Given material: Begin

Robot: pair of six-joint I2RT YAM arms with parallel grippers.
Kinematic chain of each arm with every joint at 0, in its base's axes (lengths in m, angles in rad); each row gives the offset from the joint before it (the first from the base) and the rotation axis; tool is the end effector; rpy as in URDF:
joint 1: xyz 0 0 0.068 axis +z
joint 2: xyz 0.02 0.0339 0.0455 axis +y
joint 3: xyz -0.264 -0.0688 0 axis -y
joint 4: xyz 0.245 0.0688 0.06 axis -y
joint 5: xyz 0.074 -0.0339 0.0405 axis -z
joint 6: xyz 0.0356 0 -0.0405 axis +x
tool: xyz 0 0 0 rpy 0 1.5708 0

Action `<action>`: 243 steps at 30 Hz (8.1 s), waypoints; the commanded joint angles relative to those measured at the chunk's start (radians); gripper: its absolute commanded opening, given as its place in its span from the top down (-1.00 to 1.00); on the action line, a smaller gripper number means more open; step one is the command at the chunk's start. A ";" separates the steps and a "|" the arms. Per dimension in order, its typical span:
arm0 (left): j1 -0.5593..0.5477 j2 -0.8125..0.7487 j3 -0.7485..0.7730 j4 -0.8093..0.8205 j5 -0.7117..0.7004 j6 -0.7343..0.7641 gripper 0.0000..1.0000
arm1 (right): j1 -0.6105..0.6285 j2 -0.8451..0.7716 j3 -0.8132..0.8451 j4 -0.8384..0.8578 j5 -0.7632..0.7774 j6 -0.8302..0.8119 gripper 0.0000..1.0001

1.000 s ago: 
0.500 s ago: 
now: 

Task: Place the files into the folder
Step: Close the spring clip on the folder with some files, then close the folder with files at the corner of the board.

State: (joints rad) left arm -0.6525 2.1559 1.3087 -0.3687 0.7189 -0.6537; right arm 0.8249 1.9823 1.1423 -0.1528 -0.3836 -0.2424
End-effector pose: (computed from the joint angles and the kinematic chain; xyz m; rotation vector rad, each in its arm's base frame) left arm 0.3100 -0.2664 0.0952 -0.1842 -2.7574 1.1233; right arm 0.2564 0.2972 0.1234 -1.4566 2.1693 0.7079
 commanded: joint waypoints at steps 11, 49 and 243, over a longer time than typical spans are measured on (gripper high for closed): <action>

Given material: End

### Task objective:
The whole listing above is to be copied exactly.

### Task solution:
Robot: pair of six-joint I2RT YAM arms with parallel grippers.
Kinematic chain of each arm with every joint at 0, in its base's axes (lengths in m, angles in rad); each row gives the offset from the joint before it (the first from the base) and the rotation axis; tool is the end effector; rpy as in URDF:
joint 1: xyz 0 0 0.068 axis +z
joint 2: xyz 0.02 0.0339 0.0455 axis +y
joint 3: xyz -0.264 -0.0688 0 axis -y
joint 4: xyz 0.245 0.0688 0.06 axis -y
joint 5: xyz 0.074 -0.0339 0.0405 axis -z
joint 6: xyz 0.0356 0 -0.0405 axis +x
tool: xyz 0 0 0 rpy 0 1.5708 0

Action `<action>`: 243 steps at 30 Hz (8.1 s), waypoints; the commanded joint angles relative to those measured at the chunk's start (radians); gripper: its absolute commanded opening, given as its place in its span from the top down (-1.00 to 1.00); on the action line, a smaller gripper number means more open; step one is the command at the chunk's start. A ";" separates the steps and a "|" the arms. Per dimension in order, its typical span:
arm0 (left): j1 -0.5593..0.5477 j2 -0.8125..0.7487 j3 -0.7485..0.7730 j4 -0.8093..0.8205 j5 -0.7117..0.7004 j6 -0.7343..0.7641 gripper 0.0000..1.0000
arm1 (right): j1 -0.6105..0.6285 j2 -0.8451..0.7716 j3 -0.8132..0.8451 j4 -0.8384..0.8578 j5 -0.7632..0.7774 j6 -0.8302..0.8119 gripper 0.0000..1.0001

1.000 s ago: 
0.500 s ago: 
now: 

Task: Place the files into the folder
Step: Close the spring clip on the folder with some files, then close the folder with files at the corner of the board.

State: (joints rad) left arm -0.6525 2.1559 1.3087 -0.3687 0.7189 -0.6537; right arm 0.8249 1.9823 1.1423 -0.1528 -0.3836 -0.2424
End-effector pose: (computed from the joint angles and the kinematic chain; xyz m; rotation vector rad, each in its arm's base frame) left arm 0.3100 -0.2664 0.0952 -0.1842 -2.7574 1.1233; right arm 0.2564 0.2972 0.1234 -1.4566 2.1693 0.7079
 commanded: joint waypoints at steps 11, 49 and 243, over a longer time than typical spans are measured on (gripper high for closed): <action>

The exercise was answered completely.